Baharı Kim Kaçırdı?
“Ben babamın yanında oturuyordum…”
Çocuklar arasında bu ve bu gibi diyaloglara Hilmi ve Arif çok şahit olmuşlardı.
Arif ile Hilmi idi gelenler.
Sokağa ilk girdiklerinde komşulardan biri:
“Gözün aydın Arif abi, bir kızın oldu.” Muştuyu vermişti.
Arif yol arkadaşı, yıllarca beraber kamyonlarıyla gidip geldikleri o şehir benim bu şehir senin, arkadaşı can yoldaşı Hilmi’yi unuttu. Tabana kuvvet eve koştu. Türkan ve Saniye Teyze Gülboy’un yanındaydılar.
Doğumun neden erken olduğunu Arif sormadığı gibi oradakiler da hiç söylemediler. Hatta Gülboy’un göğsünden süt gelmediğini de söylemediler. Arif, Gülboy’un alnından öptü. Bebeği kucağına aldı. Kokladı. Bebek ağladı.
“Acıktı galiba!” dedi Arif gülmeyle sevinç yaşları arasında.
Bebeğin açlığını gidermek için bebeği annesine uzattı. Gülboy bebeği aldı. Arif bekledi. Eşinin göğsünü çıkarıp bebeğin ağzına vermesinden –belki– kocasından utanıyor, diye bir adım geri attı Arif. Odadan çıkmayı düşündü bir ara. Bebek ağlamayı sürdürdü. Gülboy bebeğin fazla ağlamasına tahammül edemedi. Bebeği Türkan’a uzattı. Türkan’ın bebeği almasına Arif ilkin bir anlama veremedi. Gülboy Arif’in elini tuttu:
“Otur” dedi.
Türkan bebeği aldığı gibi dışarı çıktı.
Arif bir şeyin ters gittiğini sezmiş gibi oldu. Gülboy kocasının daha derinlemesine endişelenmesine izin vermedi.
Bir gün önce bombaların patlaması ve Gülboy’un aniden sancısının nüksettiği ve suyunun geldiğini, komşuların yardımıyla bebeği evde doğurduğunu ince ince anlattı. En zoru da göğsünden süt akmadığını dili titreyerek anlattı.
Türkan’ın neden bebeği alıp diğer odaya geçtiğini o an Arif anlamış oldu.
Gülboy’un göğsüne sütün gelmesi için Arif çok dua etti.
Olmadı da olmadı.
Olsaydı bile iş işten geçmişti artık. Bebek Türkan’ın sütünü emmiş oldu. Hem de birkaç kez.
Arif, bir ara, Gülboy’un sütünün nazlandığını düşündü. Böyle bir saçmalığın annelik biyoloji yapısına aykırı bir düşünce olduğunu hatırladı. Gülümsedi. Kafasını salladı; bu saçma düşünceyi kafasından sildi attı. Böyle durumlar bazı kadınlarda doğumdan sonra sütü kesilirmiş. Etrafındaki kadınlar söyledi. Önemli olan Gülboy ve çocuk sağlıklı olmalarıydı. Şükür her ikisi de sağlıklıydı. Süt bulunurdu. Özellikle böyle akraba, eş dostların ve komşuların birlikte yaşadığı mahallede bebeğe süt bulmak hiç de zor olamayacaktı. Olmadı da.
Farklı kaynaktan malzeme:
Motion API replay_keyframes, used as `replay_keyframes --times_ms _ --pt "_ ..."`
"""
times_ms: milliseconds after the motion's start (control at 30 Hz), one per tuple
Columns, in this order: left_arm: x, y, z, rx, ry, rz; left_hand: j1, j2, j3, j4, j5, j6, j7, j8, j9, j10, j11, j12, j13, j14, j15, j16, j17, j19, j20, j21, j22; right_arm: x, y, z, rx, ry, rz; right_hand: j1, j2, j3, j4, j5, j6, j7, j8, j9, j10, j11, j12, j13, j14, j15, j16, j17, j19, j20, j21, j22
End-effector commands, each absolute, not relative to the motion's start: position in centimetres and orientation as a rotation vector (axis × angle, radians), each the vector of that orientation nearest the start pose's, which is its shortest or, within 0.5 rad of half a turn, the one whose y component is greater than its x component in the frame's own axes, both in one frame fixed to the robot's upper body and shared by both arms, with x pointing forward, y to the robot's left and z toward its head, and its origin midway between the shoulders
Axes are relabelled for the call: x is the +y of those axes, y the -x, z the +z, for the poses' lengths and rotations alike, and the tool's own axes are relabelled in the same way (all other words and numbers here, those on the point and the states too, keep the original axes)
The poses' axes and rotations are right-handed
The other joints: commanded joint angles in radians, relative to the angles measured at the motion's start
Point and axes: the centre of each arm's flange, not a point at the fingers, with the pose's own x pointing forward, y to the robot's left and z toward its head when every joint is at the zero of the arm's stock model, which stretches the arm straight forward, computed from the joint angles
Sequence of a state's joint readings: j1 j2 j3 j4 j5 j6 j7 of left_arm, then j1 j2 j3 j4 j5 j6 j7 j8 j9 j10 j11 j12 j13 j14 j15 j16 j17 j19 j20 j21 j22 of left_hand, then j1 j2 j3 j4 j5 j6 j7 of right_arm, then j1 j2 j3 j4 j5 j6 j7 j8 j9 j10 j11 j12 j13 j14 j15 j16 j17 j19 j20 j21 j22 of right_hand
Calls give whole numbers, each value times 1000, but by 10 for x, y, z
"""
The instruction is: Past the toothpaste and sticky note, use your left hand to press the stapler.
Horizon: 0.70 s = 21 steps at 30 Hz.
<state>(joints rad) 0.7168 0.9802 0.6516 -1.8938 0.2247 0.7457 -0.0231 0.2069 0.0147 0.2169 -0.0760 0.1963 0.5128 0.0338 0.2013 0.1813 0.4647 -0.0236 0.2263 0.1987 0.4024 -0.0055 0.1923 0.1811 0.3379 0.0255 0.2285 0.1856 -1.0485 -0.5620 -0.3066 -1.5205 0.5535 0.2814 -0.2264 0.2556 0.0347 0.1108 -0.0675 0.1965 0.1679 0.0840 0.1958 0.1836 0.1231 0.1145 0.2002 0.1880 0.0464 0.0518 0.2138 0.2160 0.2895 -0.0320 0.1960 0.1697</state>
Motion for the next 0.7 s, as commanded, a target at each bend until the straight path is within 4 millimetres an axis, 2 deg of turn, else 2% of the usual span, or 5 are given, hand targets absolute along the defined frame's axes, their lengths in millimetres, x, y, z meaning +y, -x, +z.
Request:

Savaş nedeniyle pek çok kadında değişik hastalıklardan kaynaklanan sütten kesilme olayı, toz süt dedikleri suni sütün de nadir bulunması yenidünyaya gelen bebeklerin anneleri için büyük endişe ve korkuya yol açmıştı. Çocuklu komşu kadınlar durumun vahametini bildikleri için olaya müdahale ederlerdi. Bebeklere kendi sütlerini verip bebeklerin asıl annelerinin çaresizliklerine karşı bir can simidi sayılırdı. Bazı güngörmüş kadınlar Kerkük’te Türkmenler arasında yaygın olan bir deyimi tekrarlar dururdu:
“Türkmenler çayır kökü gibi hepsi biri birine akrabadır.” Belki de zaman zaman kıtlıklarda bebekleri kurtarmanın bir yolu olarak gündeme gelmişti; sütkardeşler.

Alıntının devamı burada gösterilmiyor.